Information provided ▸
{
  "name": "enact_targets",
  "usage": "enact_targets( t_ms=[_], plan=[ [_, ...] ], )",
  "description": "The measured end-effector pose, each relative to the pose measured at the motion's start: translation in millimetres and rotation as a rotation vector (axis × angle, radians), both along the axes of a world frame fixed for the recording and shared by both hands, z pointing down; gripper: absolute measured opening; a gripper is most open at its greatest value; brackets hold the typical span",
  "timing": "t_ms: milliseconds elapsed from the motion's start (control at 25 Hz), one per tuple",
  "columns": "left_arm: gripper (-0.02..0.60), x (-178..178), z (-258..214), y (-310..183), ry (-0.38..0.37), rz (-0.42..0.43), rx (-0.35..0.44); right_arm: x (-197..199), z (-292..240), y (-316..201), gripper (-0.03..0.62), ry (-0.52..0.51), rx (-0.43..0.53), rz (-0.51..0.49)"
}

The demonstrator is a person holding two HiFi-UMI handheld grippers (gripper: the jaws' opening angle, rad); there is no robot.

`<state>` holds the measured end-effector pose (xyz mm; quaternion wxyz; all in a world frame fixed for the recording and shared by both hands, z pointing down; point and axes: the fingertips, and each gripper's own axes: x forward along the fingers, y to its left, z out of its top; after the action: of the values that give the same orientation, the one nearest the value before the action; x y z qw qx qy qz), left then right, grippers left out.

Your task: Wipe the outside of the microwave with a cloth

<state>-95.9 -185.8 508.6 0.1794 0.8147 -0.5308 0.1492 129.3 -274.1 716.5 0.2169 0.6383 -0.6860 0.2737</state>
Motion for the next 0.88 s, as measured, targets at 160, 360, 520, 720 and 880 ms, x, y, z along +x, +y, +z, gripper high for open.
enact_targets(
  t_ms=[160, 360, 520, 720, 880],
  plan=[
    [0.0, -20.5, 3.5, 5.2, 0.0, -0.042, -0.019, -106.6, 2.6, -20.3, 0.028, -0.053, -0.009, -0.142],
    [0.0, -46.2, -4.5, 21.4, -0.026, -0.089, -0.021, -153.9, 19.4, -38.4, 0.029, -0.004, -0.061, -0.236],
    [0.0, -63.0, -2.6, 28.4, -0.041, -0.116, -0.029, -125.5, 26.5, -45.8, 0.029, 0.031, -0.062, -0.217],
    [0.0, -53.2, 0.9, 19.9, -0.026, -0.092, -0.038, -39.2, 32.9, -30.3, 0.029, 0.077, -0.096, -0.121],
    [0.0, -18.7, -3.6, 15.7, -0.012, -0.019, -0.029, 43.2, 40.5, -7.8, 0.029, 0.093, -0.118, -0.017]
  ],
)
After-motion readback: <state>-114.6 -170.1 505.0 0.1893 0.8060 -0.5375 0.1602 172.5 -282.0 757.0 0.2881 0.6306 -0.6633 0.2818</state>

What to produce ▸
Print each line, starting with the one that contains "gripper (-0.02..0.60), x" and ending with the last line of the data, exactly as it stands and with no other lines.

Output below ▸
  "columns": "left_arm: gripper (-0.02..0.60), x (-178..178), z (-258..214), y (-310..183), ry (-0.38..0.37), rz (-0.42..0.43), rx (-0.35..0.44); right_arm: x (-197..199), z (-292..240), y (-316..201), gripper (-0.03..0.62), ry (-0.52..0.51), rx (-0.43..0.53), rz (-0.51..0.49)"
}

The demonstrator is a person holding two HiFi-UMI handheld grippers (gripper: the jaws' opening angle, rad); there is no robot.

`<state>` holds the measured end-effector pose (xyz mm; quaternion wxyz; all in a world frame fixed for the recording and shared by both hands, z pointing down; point and axes: the fingertips, and each gripper's own axes: x forward along the fingers, y to its left, z out of its top; after the action: of the values that give the same orientation, the one nearest the value before the action; x y z qw qx qy qz), left then right, grippers left out.

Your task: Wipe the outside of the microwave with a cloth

<state>-95.9 -185.8 508.6 0.1794 0.8147 -0.5308 0.1492 129.3 -274.1 716.5 0.2169 0.6383 -0.6860 0.2737</state>
Motion for the next 0.88 s, as measured, targets at 160, 360, 520, 720 and 880 ms, x, y, z along +x, +y, +z, gripper high for open.
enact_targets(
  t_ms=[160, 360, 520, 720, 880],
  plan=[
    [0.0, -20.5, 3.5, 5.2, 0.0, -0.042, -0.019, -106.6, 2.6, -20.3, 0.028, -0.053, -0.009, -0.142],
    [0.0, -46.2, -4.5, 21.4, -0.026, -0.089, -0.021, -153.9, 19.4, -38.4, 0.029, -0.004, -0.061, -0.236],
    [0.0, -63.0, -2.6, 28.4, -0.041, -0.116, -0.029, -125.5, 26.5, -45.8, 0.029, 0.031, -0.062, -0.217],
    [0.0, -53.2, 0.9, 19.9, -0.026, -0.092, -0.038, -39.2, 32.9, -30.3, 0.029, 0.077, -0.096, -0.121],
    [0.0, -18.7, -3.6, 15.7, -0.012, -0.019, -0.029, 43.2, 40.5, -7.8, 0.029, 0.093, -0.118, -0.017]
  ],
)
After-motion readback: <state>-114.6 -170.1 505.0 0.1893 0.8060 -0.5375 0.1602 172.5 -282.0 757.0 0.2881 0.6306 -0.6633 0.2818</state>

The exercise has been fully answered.